- EXERCISE DESCRIPTION:
Go through the data and copy each line that holds "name".

- Data items:
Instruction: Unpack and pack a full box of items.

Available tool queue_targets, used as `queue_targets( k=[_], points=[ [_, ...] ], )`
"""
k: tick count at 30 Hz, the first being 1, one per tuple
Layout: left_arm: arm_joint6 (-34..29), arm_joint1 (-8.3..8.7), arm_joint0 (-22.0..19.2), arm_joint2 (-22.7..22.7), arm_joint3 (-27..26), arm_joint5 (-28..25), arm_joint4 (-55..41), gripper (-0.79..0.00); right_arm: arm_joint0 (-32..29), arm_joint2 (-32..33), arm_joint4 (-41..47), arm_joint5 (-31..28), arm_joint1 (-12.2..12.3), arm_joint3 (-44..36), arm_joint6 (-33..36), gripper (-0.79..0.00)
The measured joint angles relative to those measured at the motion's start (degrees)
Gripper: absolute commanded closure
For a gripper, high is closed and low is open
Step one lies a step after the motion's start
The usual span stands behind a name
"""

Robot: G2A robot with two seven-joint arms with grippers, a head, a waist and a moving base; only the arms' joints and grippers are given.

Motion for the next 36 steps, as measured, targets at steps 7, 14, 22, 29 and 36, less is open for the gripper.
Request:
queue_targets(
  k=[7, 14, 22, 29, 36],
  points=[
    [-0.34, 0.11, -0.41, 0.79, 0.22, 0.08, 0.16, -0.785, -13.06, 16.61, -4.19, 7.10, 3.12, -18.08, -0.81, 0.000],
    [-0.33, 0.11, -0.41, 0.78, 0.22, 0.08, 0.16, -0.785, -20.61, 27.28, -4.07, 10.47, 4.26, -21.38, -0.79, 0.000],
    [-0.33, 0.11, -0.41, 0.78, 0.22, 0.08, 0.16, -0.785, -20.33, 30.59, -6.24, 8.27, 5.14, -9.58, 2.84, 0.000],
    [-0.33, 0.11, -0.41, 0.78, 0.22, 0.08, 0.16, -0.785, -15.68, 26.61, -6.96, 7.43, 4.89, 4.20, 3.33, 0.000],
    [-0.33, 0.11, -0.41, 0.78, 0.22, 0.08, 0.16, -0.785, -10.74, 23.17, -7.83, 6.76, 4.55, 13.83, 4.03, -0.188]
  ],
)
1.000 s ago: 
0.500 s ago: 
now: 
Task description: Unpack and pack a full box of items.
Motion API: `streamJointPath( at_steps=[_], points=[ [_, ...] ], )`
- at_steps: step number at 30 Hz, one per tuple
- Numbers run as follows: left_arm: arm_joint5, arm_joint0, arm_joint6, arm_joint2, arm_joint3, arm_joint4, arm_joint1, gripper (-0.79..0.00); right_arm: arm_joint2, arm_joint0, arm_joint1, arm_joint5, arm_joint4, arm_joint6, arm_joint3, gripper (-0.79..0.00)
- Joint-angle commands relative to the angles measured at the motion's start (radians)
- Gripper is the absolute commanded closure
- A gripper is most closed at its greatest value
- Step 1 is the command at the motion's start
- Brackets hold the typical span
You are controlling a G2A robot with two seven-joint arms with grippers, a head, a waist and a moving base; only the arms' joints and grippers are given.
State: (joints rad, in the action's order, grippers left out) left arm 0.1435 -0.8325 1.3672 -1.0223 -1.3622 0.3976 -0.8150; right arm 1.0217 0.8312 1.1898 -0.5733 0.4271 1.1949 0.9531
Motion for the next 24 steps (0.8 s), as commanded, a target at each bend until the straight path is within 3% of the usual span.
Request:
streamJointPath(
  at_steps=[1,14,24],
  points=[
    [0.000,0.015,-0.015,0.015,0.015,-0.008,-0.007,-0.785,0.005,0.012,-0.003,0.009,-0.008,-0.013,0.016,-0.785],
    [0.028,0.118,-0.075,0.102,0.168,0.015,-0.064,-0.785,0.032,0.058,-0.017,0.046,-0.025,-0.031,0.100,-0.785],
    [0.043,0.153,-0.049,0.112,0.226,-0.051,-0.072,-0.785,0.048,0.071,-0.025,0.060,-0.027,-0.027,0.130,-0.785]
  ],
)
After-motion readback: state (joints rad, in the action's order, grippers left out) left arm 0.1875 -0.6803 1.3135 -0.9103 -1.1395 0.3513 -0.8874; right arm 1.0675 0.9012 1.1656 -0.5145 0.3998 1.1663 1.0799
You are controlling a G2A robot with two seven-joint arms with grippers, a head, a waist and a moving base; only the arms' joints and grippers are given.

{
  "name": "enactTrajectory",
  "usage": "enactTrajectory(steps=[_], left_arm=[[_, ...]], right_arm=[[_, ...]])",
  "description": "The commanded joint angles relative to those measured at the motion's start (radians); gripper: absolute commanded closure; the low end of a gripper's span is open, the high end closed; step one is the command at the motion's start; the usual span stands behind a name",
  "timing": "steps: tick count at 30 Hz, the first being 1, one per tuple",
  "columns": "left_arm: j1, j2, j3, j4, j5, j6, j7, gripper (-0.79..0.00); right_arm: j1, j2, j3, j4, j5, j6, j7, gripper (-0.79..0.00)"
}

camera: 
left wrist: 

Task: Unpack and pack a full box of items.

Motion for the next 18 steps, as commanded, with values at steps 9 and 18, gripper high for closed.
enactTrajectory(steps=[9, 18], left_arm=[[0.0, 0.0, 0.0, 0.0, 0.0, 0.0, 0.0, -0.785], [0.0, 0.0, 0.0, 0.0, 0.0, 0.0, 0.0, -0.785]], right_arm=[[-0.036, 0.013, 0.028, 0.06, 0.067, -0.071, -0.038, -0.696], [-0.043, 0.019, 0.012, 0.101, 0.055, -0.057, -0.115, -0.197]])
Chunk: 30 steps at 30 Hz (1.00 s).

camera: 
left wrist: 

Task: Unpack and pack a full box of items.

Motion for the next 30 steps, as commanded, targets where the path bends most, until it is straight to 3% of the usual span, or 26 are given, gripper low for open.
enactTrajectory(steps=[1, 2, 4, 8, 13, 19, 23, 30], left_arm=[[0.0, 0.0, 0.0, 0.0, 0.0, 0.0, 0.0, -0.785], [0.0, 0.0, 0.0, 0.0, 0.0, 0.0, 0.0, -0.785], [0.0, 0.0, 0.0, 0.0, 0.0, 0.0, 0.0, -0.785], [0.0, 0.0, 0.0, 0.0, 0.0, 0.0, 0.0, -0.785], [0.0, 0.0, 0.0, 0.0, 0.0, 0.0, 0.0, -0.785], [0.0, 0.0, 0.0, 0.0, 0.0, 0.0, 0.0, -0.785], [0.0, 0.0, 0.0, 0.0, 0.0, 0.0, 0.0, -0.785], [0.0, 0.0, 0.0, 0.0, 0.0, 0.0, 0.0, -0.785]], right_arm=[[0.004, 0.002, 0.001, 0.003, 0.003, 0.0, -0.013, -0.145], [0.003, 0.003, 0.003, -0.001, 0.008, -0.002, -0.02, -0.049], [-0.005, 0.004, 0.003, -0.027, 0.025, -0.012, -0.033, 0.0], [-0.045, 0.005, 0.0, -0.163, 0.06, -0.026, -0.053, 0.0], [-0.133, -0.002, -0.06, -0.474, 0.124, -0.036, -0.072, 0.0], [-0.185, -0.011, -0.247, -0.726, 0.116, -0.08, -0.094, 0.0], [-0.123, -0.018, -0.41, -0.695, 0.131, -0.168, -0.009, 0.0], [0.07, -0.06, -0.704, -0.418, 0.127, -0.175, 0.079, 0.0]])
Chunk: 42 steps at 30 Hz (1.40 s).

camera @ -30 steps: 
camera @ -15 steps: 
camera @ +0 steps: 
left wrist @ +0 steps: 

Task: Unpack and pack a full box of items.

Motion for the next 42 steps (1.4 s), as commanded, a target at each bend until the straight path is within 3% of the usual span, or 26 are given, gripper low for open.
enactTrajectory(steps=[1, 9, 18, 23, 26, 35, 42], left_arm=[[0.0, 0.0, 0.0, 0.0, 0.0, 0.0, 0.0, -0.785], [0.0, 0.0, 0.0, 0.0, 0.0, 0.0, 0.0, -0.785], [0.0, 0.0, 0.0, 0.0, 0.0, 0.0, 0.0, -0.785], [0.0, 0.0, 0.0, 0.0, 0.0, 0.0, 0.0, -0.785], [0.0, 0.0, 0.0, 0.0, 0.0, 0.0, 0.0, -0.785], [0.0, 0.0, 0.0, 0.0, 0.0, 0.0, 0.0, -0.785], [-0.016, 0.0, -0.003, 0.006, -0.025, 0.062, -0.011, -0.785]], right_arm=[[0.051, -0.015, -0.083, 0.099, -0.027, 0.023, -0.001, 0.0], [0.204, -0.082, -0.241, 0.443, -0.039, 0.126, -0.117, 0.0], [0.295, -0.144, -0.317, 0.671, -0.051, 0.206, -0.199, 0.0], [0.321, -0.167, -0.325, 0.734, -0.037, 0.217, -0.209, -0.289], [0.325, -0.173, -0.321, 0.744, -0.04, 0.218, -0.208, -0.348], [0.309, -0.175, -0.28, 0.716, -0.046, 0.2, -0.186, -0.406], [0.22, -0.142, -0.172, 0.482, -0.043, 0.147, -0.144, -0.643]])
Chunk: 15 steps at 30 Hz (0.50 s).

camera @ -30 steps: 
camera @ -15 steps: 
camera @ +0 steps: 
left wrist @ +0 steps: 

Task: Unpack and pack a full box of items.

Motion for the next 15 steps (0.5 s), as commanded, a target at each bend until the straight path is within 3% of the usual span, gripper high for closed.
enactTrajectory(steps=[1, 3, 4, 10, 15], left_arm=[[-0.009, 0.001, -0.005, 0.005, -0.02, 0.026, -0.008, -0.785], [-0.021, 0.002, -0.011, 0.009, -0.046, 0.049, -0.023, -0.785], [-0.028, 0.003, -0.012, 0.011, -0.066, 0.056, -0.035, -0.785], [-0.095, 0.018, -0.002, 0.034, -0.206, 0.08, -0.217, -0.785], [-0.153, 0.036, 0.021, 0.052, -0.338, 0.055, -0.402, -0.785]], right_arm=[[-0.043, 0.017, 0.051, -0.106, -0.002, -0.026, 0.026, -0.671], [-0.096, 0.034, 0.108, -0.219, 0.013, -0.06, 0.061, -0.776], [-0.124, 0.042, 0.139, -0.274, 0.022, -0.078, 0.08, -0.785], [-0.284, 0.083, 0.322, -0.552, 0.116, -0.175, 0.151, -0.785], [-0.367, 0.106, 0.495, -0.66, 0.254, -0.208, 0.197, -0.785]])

- OUTPUT FOR THIS EXERCISE:
The usual span stands behind a name
  "name": "enactTrajectory",
  "description": "The commanded joint angles relative to those measured at the motion's start (radians); gripper: absolute commanded closure; the low end of a gripper's span is open, the high end closed; step one is the command at the motion's start; the usual span stands behind a name",

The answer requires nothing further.